Lecture : J’étais photographe de guerre au Vietnam (Henri Huet)

Résumé :
La passion d’un métier, celui de photographe de presse, a conduit Henri Huet à sillonner les routes du Vietnam en guerre pendant près de vingt ans. L’amour du pays où il est né et qui coule dans ses veines se reflète dans ses photos, douloureux témoignages d’un conflit dont tous les hommes sont les victimes. Ses clichés, emprunts de courage et d’humanité, ont eu le pouvoir de changer le regard de l’Amérique sur cette guerre. Entrés dans la mémoire collective, ils demeurent des références pour les photographes d’aujourd’hui. Quant à l’homme, il a définitivement marqué tous ceux qui l’ont croisé, journalistes ou militaires. Comme bien d’autres, Henri Huet a donné sa vie pour ce métier. Modestement, ainsi qu’à son habitude.
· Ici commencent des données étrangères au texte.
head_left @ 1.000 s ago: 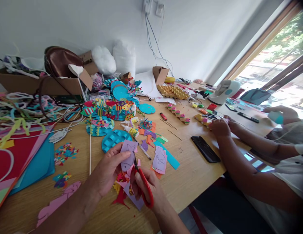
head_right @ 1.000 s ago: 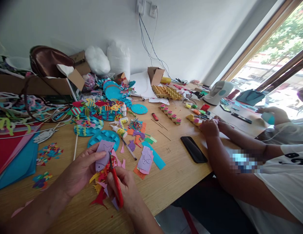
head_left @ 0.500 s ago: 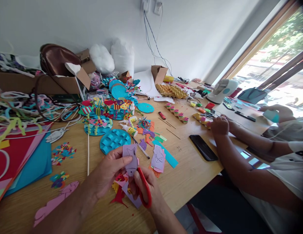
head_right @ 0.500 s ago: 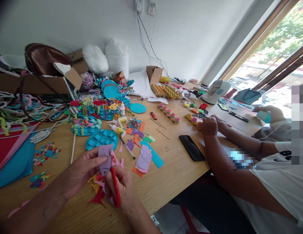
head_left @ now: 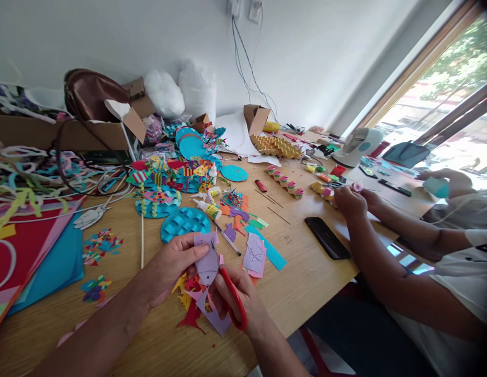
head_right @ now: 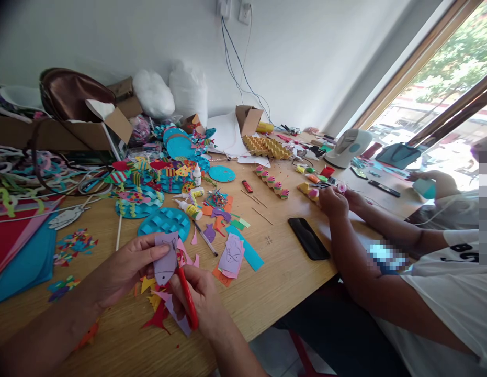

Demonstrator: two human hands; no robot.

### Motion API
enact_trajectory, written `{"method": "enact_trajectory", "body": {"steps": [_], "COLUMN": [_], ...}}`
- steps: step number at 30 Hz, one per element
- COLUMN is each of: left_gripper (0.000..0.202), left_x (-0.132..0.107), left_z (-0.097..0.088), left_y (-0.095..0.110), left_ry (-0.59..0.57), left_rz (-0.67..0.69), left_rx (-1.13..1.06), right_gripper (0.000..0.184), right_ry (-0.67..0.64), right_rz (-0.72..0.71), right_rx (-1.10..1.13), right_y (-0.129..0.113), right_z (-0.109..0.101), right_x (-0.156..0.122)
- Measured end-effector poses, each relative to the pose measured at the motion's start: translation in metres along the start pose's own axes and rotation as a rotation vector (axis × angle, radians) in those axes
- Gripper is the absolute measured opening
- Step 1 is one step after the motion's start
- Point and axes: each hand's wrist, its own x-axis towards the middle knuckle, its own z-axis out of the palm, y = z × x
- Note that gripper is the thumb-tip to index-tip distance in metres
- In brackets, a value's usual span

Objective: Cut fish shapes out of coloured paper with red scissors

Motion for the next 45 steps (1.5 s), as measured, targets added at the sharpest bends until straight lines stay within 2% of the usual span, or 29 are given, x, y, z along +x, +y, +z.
{"method": "enact_trajectory", "body": {"steps": [4, 9, 19, 26, 45], "left_gripper": [0.027, 0.023, 0.019, 0.022, 0.023], "left_x": [-0.001, -0.003, -0.004, -0.006, -0.005], "left_z": [0.005, 0.012, 0.021, 0.025, 0.026], "left_y": [-0.002, -0.008, -0.013, -0.015, -0.014], "left_ry": [0.018, 0.076, 0.167, 0.163, 0.183], "left_rz": [0.014, 0.075, 0.105, 0.095, 0.104], "left_rx": [-0.143, -0.212, -0.175, -0.189, -0.210], "right_gripper": [0.052, 0.052, 0.057, 0.057, 0.060], "right_ry": [-0.035, -0.006, 0.057, 0.041, 0.079], "right_rz": [-0.062, -0.090, -0.068, -0.114, -0.098], "right_rx": [0.048, 0.094, 0.069, 0.103, 0.059], "right_y": [0.009, 0.013, 0.009, 0.016, 0.018], "right_z": [-0.001, 0.004, 0.011, 0.009, 0.010], "right_x": [0.002, 0.004, 0.001, 0.001, 0.001]}}
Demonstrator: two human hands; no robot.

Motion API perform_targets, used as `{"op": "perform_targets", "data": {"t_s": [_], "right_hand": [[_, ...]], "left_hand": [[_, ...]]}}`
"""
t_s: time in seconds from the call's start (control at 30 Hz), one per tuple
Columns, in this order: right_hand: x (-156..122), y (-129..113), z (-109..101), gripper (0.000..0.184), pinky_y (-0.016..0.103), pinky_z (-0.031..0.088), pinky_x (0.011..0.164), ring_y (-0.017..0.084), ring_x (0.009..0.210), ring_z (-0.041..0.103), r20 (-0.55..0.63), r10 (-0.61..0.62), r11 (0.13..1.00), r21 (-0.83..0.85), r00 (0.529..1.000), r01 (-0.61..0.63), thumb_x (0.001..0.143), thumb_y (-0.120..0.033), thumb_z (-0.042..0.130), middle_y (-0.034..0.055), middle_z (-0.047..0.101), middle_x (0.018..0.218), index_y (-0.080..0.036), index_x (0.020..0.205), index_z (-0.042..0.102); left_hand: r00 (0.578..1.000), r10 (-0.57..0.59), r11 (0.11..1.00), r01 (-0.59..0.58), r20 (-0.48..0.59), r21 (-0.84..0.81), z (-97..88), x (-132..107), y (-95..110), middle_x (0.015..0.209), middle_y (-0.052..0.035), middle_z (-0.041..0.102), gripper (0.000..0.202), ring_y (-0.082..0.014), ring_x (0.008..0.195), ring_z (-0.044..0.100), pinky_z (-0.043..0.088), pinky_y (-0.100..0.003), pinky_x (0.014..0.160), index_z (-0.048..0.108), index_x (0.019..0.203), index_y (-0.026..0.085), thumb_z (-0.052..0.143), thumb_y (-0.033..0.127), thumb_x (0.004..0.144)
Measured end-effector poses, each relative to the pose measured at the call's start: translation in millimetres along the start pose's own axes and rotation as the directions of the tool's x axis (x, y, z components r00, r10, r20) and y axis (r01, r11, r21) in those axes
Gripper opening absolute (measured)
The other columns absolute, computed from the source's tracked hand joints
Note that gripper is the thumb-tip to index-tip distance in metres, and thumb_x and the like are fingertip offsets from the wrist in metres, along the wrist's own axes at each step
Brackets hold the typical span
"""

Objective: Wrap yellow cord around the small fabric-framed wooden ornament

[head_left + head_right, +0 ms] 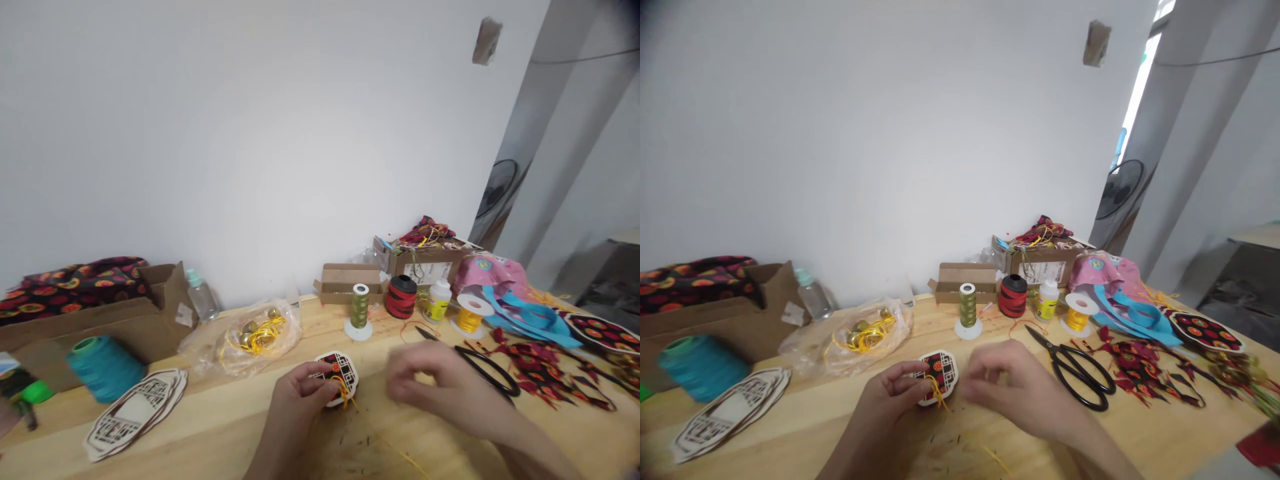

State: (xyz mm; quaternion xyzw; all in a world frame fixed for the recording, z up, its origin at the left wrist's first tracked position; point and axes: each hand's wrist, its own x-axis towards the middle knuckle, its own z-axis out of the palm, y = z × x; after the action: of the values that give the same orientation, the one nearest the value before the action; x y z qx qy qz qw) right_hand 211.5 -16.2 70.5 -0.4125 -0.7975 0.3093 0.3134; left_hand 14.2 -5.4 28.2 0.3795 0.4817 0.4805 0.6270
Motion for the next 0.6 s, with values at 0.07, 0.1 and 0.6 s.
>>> {"op": "perform_targets", "data": {"t_s": [0.07, 0.1, 0.6], "right_hand": [[15, 8, 17, 0.01, 0.019, 0.037, 0.051, 0.01, 0.058, 0.049, -0.027, 0.034, 0.986, -0.16, 0.999, -0.038, 0.071, -0.026, 0.056, -0.0003, 0.058, 0.066, -0.018, 0.073, 0.062], [21, 12, 26, 0.011, 0.019, 0.036, 0.052, 0.011, 0.06, 0.05, -0.011, 0.047, 0.972, -0.23, 0.999, -0.049, 0.067, -0.025, 0.06, -0.0008, 0.06, 0.069, -0.02, 0.076, 0.062], [48, 53, 57, 0.02, 0.02, 0.037, 0.057, 0.011, 0.063, 0.052, 0.057, -0.248, 0.962, -0.099, 0.967, 0.253, 0.074, -0.035, 0.053, 0.0019, 0.061, 0.067, -0.021, 0.073, 0.067]], "left_hand": [[1.0, 0.009, 1.0, -0.009, 0.018, -0.017, -1.3, 0, 0, 0.056, -0.0068, 0.071, 0.028, -0.0173, 0.053, 0.063, 0.044, -0.024, 0.054, 0.058, 0.07, 0.012, 0.073, 0.022, 0.047], [1.0, 0.008, 1.0, -0.008, 0.016, -0.017, -1.9, 1, -1, 0.055, -0.0067, 0.071, 0.028, -0.0169, 0.051, 0.063, 0.044, -0.024, 0.053, 0.058, 0.069, 0.012, 0.073, 0.022, 0.047], [0.999, 0.029, 0.986, -0.024, -0.026, 0.166, -9.5, 8, -6, 0.048, -0.0019, 0.066, 0.019, -0.0079, 0.04, 0.048, 0.033, -0.017, 0.041, 0.068, 0.064, 0.009, 0.07, 0.021, 0.05]]}}
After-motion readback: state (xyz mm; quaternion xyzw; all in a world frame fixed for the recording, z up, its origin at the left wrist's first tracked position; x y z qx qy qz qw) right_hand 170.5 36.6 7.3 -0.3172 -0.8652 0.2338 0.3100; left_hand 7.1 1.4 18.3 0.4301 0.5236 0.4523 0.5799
Il a disparu le 10 février 1971, dans un hélicoptère en flammes, lors de l’invasion du Laos par les troupes sud-vietnamiennes. Ce livre rend enfin hommage à son talent et à ses convictions.

Mon avis :
« J’étais photographe de guerre au Vietnam » est un recueil photographique de Henri Huet (Disparu au Laos en 1971).

Au-delà de la qualité photographique certaine des images, le texte nous présente très bien ce qu’était le métier de reporter durant cette période d’âge d’or du photo-reportage de guerre.

A cette époque, les autorités permettaient aux reporters de se déplacer là où ils le désiraient, de montrer la guerre dans toutes ses composantes (l’horreur, la tristesse, le désarroi, le combat…). Ce n’est qu’ensuite que les autorités se sont mises à voiloir écarter les reporters des lieux des batailles, car ils se sont rendus compte de l’impact que pouvait avoir les images qu’ils rapportaient.